Some Biological Aspects of Rhopalosiphum maidis (Fitch) Reared on Five Corn Hybrids under Laboratory Conditions

Abstract

The effects of five corn hybrids on some biological parameters of R. maidis were studied under laboratory conditions. The lowest developmental time of nymphal stage was recorded on Hi-Tech-2066 with 5.13 days. The highest mean number of offspring was recorded on Hi-Tech-2066 (46.20 nymphs/ female), while Hybrids Watania-6 and 131 gave the significantly lower mean number of 30.67 and 29.80 nymphs/ female. The same results were obtained for Mean No. of offspring/day. The longest and the shortest adult longevity of R. maidis recorded on Hi-Tech-2066 and Watania-6, respectively. However, the longest and the shortest life cycle duration were recorded on hybrid 132 and hybrid Watania-6, respectively. The duration of the longest generation time was recorded on hybrid 131 (6.87 days) followed insignificantly by hybrid 132 (6.53 days). However, the duration of the shortest generation time was recorded on hybrid Hi-Tech 2066 (5.80 days) by insignificant differences with Watania-6 and Hi-Tech 2031 with 6.27 days for both.

Keywords

Biological aspects, Hybrids, Nymphal stage, Maize, Rhopalosiphum maidis

Introduction

Maize (Zea mays L.) is a widely cultivated crop. The production of the Arab Republic of Egypt reached to about 1% of the total global production during (2000-2013) while Egypt represents the third place at the level of the African continent [1].
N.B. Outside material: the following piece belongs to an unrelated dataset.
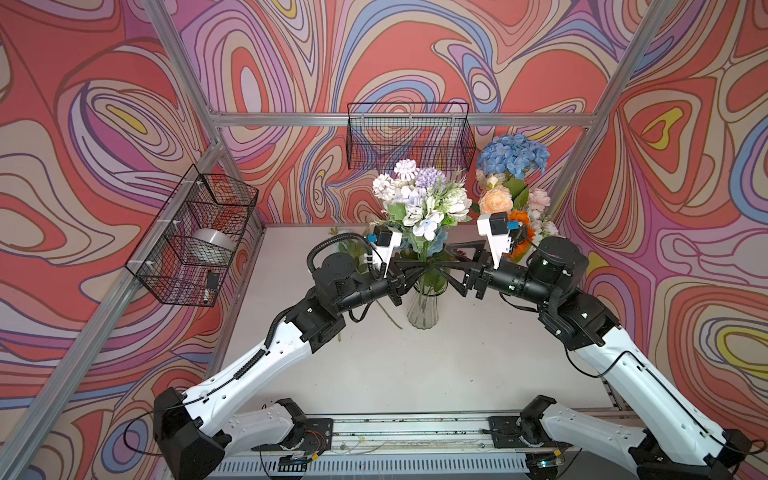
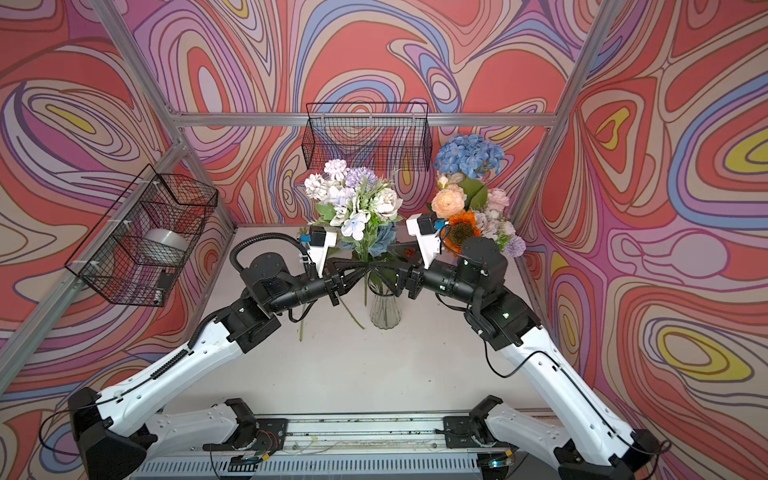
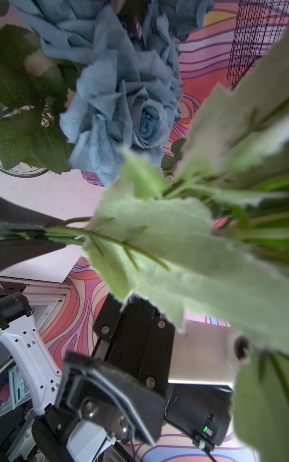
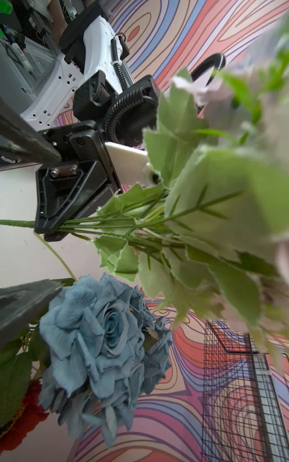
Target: Arrange the flowers into the vase
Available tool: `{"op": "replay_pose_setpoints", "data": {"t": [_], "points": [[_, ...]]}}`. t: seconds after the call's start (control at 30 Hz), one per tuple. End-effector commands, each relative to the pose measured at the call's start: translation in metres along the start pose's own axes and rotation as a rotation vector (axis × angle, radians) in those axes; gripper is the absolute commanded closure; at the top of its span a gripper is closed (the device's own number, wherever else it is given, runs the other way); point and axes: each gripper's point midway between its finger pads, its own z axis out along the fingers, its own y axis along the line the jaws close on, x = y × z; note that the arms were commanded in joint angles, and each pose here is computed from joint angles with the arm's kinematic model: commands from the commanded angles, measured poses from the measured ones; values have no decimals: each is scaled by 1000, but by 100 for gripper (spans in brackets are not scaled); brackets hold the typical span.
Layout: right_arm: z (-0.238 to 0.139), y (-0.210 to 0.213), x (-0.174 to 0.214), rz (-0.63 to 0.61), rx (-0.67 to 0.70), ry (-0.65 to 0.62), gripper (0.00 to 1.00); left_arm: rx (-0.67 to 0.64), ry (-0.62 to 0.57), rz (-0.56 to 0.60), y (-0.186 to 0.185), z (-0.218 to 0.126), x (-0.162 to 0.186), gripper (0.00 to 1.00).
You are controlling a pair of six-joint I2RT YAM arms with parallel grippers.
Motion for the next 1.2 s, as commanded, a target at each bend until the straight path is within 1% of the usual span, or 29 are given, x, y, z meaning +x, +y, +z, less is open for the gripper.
{"op": "replay_pose_setpoints", "data": {"t": [0.0,0.1,0.23,0.4,0.43,0.6,0.73,0.77,0.8,0.83,0.87,0.9,0.93,1.0,1.17], "points": [[3,-3,-4,2,8,-11,24,22,25,85,-11,6,1,100],[1,-9,-5,-1,44,-33,24,0,44,101,-9,10,8,100],[1,-12,-9,3,52,-68,25,-5,80,116,-10,15,19,100],[5,-21,-5,25,85,-74,30,-11,106,168,-15,19,28,100],[6,-22,-4,30,86,-75,32,-11,111,178,-16,20,29,100],[8,-27,2,52,95,-69,52,-24,113,195,-15,21,30,100],[5,-30,7,66,113,-73,73,-30,112,195,-14,21,30,100],[4,-31,9,69,118,-74,78,-35,109,194,-14,20,29,97],[3,-32,11,71,128,-77,83,-37,107,192,-13,20,30,87],[0,-33,12,71,138,-82,88,-44,102,189,-12,19,30,72],[-2,-35,13,71,152,-87,89,-55,96,186,-10,18,30,55],[-5,-37,15,73,166,-92,90,-64,89,183,-8,16,29,45],[-8,-39,17,74,182,-96,90,-81,81,181,-6,15,30,37],[-16,-44,19,72,228,-109,90,-134,62,173,4,10,29,30],[-48,-67,22,39,428,-147,91,-336,-2,146,40,-9,31,20]]}}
Yield and quality of corn are severely affected by many pests, especially, aphids which consider one of the major pests causing severe damage every year. Aphid is a sap-sucking homopteran insect, causing mechanical harm and malnutrition to plants by the removal of phloem sap and also transmits various plant viruses such as maize mosaic stripe virus [2]. Corn leaf aphid (Rhopalosiphum maidis Fitch), a polyphagous species of aphid known to attack more than 30 genera of the Gramineae and most cereal crops, was originally an Asiatic species, but is now distributed worldwide in the tropics, subtropics, and warmer temperate regions [3]. Severe infestation of this aphid can cause serious yield losses of cereals through feeding damage, tassel cover by honeydew [4-8]. In Egypt, it feeds on many graminaceous weeds and cereals and is a serious pest of corn crops [9].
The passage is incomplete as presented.